Findings from the isolation of NDV in the allantoic cavities of chicken embryos that were 10 days old. A The embryo that was injected with the negative control mixture. B An infected embryo with a positive sample that exhibits dwarfism, aberrant feathering, and subcutaneous hemorrhages throughout the body
3.2 Sequence and phylogenetic analyses
We obtained two full F gene sequences from Iringa (Iri1921; accession number PP216548) and Morogoro (Mor1221; accession number PP216549). Both sequences were 1662 bp in length.
The nucleotide assembly sequences generated for the HN genes of our two isolates yielded a single good-quality result, namely one from the Morogoro isolate (Mor1221). We were unable to obtain the HN gene for the second isolate from Iringa (Iri1921). The full HN gene of the Morogoro strain (Mor1221) has the accession number PP195786 (1755 bp in length).
3.2.1 F gene
A phylogenetic analysis of the F genes of strains Iri1921 and Mor1221 showed that both viruses clustered within sub-genotype VII.2 (Fig. 3). Based on sequence similarity, NDV strains previously isolated from Africa and Asia were closely related to the two strains presented here (Table 1). The sequence at the cleavage site suggested that both viruses are virulent due to the polybasic amino acid motif 112RRQKRF117, typical of virulent viruses [6].
Phylogenetic analysis using the whole NDV strain F gene sequences. The two nucleotide sequences that are the subject of this investigation are designated in red (subgenotypes VII.2) and indicated with ●. We included 94 class II sub-genotype sequences. The sequences were aligned using ClustalW in MEGA X. We reconstructed a phylogenetic tree using the maximum likelihood approach with 1000 bootstraps. To estimate the evolutionary history while taking into consideration invariant sites (+ I), the general time-reversible (GTR) model with a discrete Gamma distribution (+ G). The first, second, third, and noncoding codon locations are all included in the inquiry. The names given to each sequence in the phylogenetic tree correspond to the GenBank accession number, followed by the sub-genotype, isolation country, strain identifier, and isolation year
3.2.2 HN genes
A phylogenetic analysis of the HN gene of virus strain Mor1221 revealed that it clustered within sub-genotype VII.2 (Fig. 4). The MR1221 HN was closely related to NDV strains from Southeast Asia and Africa (Table 2).

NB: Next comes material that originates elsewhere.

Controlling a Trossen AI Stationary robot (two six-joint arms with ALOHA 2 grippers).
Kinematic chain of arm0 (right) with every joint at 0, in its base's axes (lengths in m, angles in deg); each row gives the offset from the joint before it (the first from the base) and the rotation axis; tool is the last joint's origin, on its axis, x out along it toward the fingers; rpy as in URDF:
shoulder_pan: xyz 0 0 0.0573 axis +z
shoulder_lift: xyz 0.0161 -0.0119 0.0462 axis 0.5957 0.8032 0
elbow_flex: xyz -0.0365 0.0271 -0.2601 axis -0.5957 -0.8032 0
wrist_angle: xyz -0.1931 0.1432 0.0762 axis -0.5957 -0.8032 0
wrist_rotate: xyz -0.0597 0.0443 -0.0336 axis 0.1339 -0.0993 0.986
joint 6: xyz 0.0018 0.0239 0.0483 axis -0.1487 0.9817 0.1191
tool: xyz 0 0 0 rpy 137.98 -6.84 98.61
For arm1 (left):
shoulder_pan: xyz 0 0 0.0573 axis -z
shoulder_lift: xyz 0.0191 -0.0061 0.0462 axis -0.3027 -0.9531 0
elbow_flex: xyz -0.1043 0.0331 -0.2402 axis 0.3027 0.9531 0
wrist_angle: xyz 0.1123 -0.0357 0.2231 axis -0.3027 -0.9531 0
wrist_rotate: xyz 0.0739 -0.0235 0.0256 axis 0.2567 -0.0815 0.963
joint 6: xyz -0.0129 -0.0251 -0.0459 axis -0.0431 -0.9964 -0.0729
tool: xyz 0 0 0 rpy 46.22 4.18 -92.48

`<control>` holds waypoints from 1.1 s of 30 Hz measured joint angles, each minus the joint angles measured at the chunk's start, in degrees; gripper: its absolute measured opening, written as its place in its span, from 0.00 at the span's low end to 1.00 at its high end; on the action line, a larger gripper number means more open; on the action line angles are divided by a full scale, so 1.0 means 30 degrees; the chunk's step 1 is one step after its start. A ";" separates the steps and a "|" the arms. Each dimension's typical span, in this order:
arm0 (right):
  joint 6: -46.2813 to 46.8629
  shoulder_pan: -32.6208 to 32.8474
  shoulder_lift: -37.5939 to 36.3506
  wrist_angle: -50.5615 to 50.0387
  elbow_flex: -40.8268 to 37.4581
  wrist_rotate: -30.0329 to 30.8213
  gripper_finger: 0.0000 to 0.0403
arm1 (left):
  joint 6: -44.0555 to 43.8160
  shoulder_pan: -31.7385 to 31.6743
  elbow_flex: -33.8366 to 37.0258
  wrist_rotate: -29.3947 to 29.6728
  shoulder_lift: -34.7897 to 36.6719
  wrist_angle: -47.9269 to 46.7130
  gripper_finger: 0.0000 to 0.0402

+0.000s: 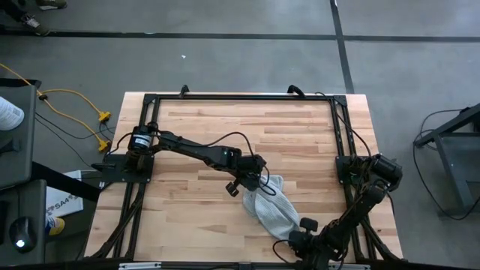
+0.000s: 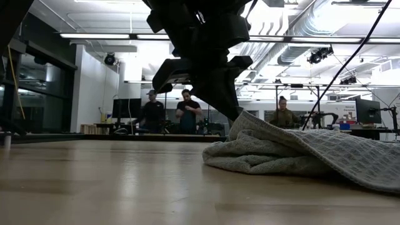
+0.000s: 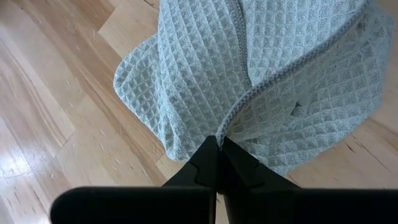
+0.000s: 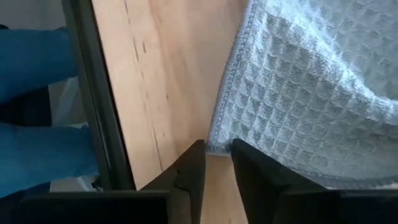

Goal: Fold microfiber towels
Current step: Fold the gray towel

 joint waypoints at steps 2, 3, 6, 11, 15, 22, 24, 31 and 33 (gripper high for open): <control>0.0020 0.0006 0.0000 -0.0016 0.0000 0.0003 0.14 | -0.0249 0.0001 0.0000 -0.0001 0.0000 -0.0006 0.00; 0.0029 0.0000 0.0000 -0.0033 0.0000 -0.0002 0.12 | -0.0268 0.0001 0.0000 0.0003 0.0000 -0.0019 0.00; 0.0227 0.0007 0.0007 -0.0061 -0.0007 0.0019 0.05 | -0.0276 0.0001 0.0000 -0.0001 0.0000 -0.0152 0.00; 0.0450 0.0007 0.0015 -0.0041 -0.0015 0.0019 0.02 | -0.0334 0.0001 0.0000 -0.0001 0.0000 -0.0159 0.00; 0.0343 0.0022 0.0009 -0.0012 -0.0015 0.0176 0.01 | -0.0334 -0.0006 0.0000 -0.0001 0.0000 -0.0159 0.00; -0.0118 0.0000 -0.0489 -0.0695 -0.0093 0.1295 0.01 | -0.0328 0.0001 0.0000 0.0243 0.0010 0.0017 0.00; -0.0107 0.0000 -0.0703 -0.1292 -0.0138 0.1642 0.01 | -0.0334 0.0001 0.0000 0.0633 0.0197 -0.0071 0.00; 0.1191 0.0007 -0.1668 -0.3881 -0.0102 0.2771 0.01 | -0.0328 -0.0007 0.0000 0.1398 0.1170 -0.0095 0.00; 0.1492 0.0007 -0.1872 -0.4460 -0.0095 0.3091 0.01 | -0.0413 -0.0028 0.0000 0.1405 0.1423 -0.0040 0.00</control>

Phylogenetic analysis using the whole NDV strain HN gene sequence. MR1221 HN is designated in red (subgenotypes VII.2) and indicated with ●. We used 87 class II sub-genotype sequences. The sequences were aligned using ClustalW in MEGA X. We reconstructed a phylogenetic tree using the maximum likelihood approach with 1000 bootstraps. To estimate the evolutionary history while taking into consideration invariant sites (+ I), the general time-reversible (GTR) model with a discrete Gamma distribution (+ G). The first, second, third, and noncoding codon locations are all included in the inquiry. The names given to each sequence in the phylogenetic tree correspond to the GenBank accession number, followed by the sub-genotype, isolation country, strain identifier, and isolation year
3.3 Analyze of the amino acid substitution of F and HN proteins
Amino acid substitution analysis of the F (Fig. 5A) and HN (Fig. 5B) proteins of Tanzanian subgenotype VII.2 in the current study was conducted in comparison with some African strains (Uganda, Zambia, Mozambique, South Africa, Botswana, and Zimbabwe) of NDV under genotype VII. This analysis revealed strong conservation in the F and HN protein sequence regions of the Tanzanian NDVs identified in the current study (shown in italics) with other strains.

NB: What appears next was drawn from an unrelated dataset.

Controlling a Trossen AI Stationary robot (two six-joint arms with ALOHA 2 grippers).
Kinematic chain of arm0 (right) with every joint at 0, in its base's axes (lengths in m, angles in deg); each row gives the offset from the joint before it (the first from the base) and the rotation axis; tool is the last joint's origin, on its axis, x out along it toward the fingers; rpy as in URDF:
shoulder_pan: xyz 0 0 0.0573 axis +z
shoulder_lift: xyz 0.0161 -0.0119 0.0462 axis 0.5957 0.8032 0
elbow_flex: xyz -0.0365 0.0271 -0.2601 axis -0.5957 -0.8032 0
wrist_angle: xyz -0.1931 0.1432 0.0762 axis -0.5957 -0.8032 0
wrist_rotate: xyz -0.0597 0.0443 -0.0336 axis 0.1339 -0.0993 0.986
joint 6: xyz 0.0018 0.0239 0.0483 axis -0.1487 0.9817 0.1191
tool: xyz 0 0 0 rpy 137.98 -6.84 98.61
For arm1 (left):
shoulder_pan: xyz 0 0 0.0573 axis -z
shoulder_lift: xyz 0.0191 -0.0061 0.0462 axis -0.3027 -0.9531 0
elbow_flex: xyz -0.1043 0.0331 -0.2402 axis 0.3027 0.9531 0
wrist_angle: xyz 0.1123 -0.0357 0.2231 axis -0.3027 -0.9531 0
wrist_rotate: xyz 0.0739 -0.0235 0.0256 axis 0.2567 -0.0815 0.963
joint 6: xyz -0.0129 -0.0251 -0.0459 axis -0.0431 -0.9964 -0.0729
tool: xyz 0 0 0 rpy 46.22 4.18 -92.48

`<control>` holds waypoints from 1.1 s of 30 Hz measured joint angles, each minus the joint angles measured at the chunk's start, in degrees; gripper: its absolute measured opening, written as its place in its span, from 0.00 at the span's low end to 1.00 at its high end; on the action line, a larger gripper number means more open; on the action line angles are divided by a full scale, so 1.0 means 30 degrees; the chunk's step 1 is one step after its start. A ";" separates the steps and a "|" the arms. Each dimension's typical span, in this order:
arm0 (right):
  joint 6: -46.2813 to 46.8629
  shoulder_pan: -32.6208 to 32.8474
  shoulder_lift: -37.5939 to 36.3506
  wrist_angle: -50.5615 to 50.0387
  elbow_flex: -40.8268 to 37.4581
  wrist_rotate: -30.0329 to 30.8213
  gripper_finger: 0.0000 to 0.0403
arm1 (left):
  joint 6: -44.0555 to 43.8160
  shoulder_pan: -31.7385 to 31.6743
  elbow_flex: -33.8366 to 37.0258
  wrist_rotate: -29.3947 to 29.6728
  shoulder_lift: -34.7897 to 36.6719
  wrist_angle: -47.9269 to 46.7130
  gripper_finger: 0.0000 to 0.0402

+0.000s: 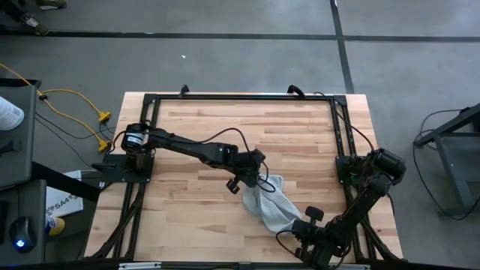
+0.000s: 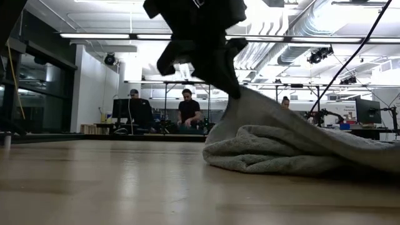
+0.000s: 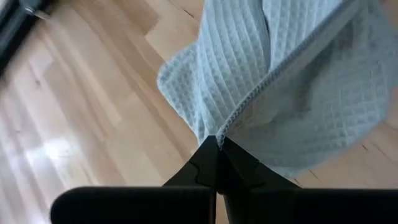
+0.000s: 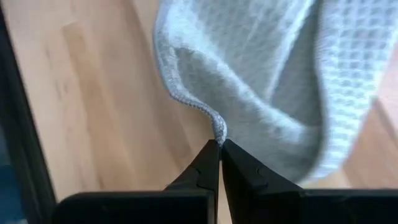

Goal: Fold microfiber towels
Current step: Fold the gray towel

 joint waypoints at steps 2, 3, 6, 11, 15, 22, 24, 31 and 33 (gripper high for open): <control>0.0087 0.0000 -0.0127 -0.0493 0.0007 0.0185 0.01 | -0.0308 -0.0007 0.0000 0.0487 0.0267 -0.0155 0.00; 0.0090 0.0000 -0.0177 -0.0637 0.0007 0.0283 0.01 | -0.0418 -0.0002 0.0000 0.0950 0.0321 -0.0123 0.00; 0.0106 0.0000 -0.0459 -0.1208 0.0008 0.0979 0.01 | -0.0697 -0.0007 0.0004 0.2058 0.0473 -0.0504 0.00; 0.0115 -0.0036 -0.1234 -0.2523 0.0036 0.2479 0.01 | -0.1436 -0.0007 0.0000 0.2964 0.0609 -0.1037 0.00; 0.0116 -0.0236 -0.1929 -0.3982 0.0051 0.3165 0.01 | -0.1934 -0.0007 0.0000 0.3933 0.0732 -0.1445 0.00; 0.0597 -0.0915 -0.2645 -0.7243 0.0058 0.3857 0.01 | -0.2377 -0.0135 0.0000 0.6283 0.1015 -0.1618 0.00; 0.0590 -0.1157 -0.2653 -0.7795 0.0058 0.3857 0.01 | -0.2706 -0.0313 -0.0002 0.6509 0.1233 -0.1904 0.00; 0.0422 -0.1768 -0.2653 -0.8886 0.0066 0.4242 0.01 | -0.3621 -0.1202 0.0007 0.6523 0.2470 -0.3111 0.00; 0.0408 -0.1917 -0.2653 -0.9158 0.0066 0.4623 0.01 | -0.3933 -0.1426 0.0015 0.6373 0.2819 -0.3717 0.00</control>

Comparative analysis of the amino acid (aa) residues of the fusion protein (A) and the hemagglutinin-neuraminidase protein (B) of the Tanzanian NDVs identified in the current study (shaded in grey color) with other strains
4 Discussion
We obtained HN and F gene sequences of NDV isolates from BPFs in Tanzania in 2022. To improve knowledge of the distribution and genetic variability of NDV in Tanzania, we characterized the sequences phylogenetically. The viruses sequenced here were categorized as subgenotype VII.2 according to the classification scheme suggested by Dimitrov et al. [31]. We added one complete HN gene and two complete F gene sequences to the GenBank database. Both viruses identified are closely related to previously reported isolates from Mozambique (KU523528) based on the F gene. Sequencing of the HN gene showed similarities with other sequences previously isolated in Asian countries such as Malaysia, China, and Indonesia.
Previous studies have suggested that subgenotype VII strains isolated in southern Africa originated in Asia, which could explain the similarity shared by the Tanzania HN gene with strains identified in Southeast Asian countries [32, 33]. This provides more evidence that genotype VII viruses in southern Africa originated in Southeast Asia.
Since its first detection in Mozambique in 2011 [30], subgenotype VII has spread to Zimbabwe, Malawi, Zambia, South Africa, and Botswana. Before its appearance in South Africa and Mozambique [21], sub-genotype VII.2 viruses, which have the potential to cause ND panzootics, were endemic in some Southeast Asian countries, such as Indonesia [26], Malaysia [34], Cambodia [35], and Vietnam [36]. In recent years, this sub-genotype has spread to many parts of Tanzania [15, 37]. Sub-genotype VII.2 was recently identified in a live bird market in Zambia and was related to strains previously isolated in other southern African nations [32]. Notably, several sub-lineages of genotype VII have appeared in the Far East and spread to other geographical areas in South America [38, 39], Europe [40, 41], Asia [24, 25, 42, 43] and Africa [15, 30, 37, 44]you. This suggests global circulation of NDV sub-genotype VII.2.
ND outbreaks in vaccinated commercial flocks caused by genotype VII have resulted in up to 60–80% of deaths in Indonesia [45], and Japan [46, 47], indicating that more extensive NDV surveillance is needed. Since 2020, a new, rigorous program for monitoring vaccinations to combat several animal diseases, including NDV, has been in place in Tanzania. This program ensures compliance with a vaccination schedule for NDV and manages the quality and pricing of vaccines on the market [48, 49]. However, despite these measures, breeders still suffer outbreaks of ND, causing huge losses in their flocks.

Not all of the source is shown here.